(What the exercise asks) Locate the word "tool" in the material, then show every line that holds it.

(Data provided)
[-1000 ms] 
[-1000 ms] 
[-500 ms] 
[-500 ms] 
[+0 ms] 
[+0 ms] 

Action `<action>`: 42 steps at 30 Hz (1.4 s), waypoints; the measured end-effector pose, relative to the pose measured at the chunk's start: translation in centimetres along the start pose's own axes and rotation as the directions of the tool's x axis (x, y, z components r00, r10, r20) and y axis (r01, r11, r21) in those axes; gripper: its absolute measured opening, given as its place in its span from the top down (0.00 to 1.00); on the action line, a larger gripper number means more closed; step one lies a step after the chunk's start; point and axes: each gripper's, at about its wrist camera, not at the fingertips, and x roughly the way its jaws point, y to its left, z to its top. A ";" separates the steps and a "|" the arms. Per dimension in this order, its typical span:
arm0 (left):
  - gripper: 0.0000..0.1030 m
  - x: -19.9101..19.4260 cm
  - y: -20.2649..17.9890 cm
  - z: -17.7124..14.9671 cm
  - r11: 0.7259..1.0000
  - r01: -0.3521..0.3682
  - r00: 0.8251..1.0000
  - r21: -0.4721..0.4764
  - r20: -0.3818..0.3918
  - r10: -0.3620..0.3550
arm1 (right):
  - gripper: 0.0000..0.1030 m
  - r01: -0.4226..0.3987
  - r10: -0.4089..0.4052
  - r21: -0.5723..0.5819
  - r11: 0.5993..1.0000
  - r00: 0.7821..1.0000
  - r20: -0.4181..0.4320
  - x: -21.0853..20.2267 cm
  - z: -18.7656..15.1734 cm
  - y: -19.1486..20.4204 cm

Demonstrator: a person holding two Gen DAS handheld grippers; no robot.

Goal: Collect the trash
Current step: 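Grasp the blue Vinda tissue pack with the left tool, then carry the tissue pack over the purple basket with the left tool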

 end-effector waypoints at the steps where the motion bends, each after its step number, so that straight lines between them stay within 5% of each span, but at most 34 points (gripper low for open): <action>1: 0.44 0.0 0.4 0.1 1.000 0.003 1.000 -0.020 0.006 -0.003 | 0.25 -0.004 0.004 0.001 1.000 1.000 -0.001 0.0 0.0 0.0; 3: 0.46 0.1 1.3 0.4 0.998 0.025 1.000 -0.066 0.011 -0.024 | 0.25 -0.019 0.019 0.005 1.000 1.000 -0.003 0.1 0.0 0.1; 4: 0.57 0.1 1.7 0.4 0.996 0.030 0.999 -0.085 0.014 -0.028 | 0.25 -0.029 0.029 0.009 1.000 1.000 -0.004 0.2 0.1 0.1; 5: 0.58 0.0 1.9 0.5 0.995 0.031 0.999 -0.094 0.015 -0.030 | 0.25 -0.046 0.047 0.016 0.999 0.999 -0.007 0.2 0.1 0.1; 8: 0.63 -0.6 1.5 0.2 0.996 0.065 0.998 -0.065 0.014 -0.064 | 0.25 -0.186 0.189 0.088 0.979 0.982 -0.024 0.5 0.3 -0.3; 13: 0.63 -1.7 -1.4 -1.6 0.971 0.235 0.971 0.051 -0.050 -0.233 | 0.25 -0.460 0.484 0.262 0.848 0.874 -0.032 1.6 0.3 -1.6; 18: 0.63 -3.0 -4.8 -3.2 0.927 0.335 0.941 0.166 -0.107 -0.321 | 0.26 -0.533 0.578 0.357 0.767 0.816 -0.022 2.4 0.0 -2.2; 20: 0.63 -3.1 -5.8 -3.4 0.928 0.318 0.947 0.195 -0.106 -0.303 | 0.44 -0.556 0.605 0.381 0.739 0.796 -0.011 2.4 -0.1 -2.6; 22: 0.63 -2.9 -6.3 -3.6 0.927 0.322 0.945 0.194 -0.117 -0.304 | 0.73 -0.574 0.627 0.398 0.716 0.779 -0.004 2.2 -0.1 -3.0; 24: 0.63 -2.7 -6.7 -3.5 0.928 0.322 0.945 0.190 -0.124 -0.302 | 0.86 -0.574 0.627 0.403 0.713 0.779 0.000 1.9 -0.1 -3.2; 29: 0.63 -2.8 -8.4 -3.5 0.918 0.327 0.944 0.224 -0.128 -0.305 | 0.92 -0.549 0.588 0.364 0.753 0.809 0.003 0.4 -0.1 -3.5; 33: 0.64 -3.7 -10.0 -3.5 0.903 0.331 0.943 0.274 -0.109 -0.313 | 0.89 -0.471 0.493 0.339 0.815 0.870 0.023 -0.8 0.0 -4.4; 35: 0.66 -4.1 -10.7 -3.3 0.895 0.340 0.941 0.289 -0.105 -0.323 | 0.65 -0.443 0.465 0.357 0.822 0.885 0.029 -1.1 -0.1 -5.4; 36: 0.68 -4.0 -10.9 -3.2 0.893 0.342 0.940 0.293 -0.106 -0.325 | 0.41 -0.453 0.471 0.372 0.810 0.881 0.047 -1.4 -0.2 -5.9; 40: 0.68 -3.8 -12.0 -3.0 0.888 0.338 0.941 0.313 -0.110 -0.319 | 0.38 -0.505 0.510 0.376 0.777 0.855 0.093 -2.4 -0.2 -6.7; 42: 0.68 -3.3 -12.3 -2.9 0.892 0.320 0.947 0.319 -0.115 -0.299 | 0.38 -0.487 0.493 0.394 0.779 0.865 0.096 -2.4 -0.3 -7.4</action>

(The completed task)
Action `<action>`: 42 steps at 30 Hz (1.4 s), waypoints; the measured end-effector pose, relative to the pose measured at the chunk's start: translation in centimetres along the start pose's own axes and rotation as the directions of the tool's x axis (x, y, z components r00, r10, r20) and y axis (r01, r11, r21) in those axes; gripper: its absolute measured opening, given as its place in its span from the top down (0.00 to 1.00); on the action line, a larger gripper number means more closed; step one lies a step after the chunk's start; point and axes: each gripper's, at about its wrist camera, not at the fingertips, and x roughly the way its jaws point, y to its left, z to its top. A ";" separates the steps and a "|" the arms. Per dimension in this order, its typical span:
Current step: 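Grasp the blue Vinda tissue pack with the left tool, then carry the tissue pack over the purple basket with the left tool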

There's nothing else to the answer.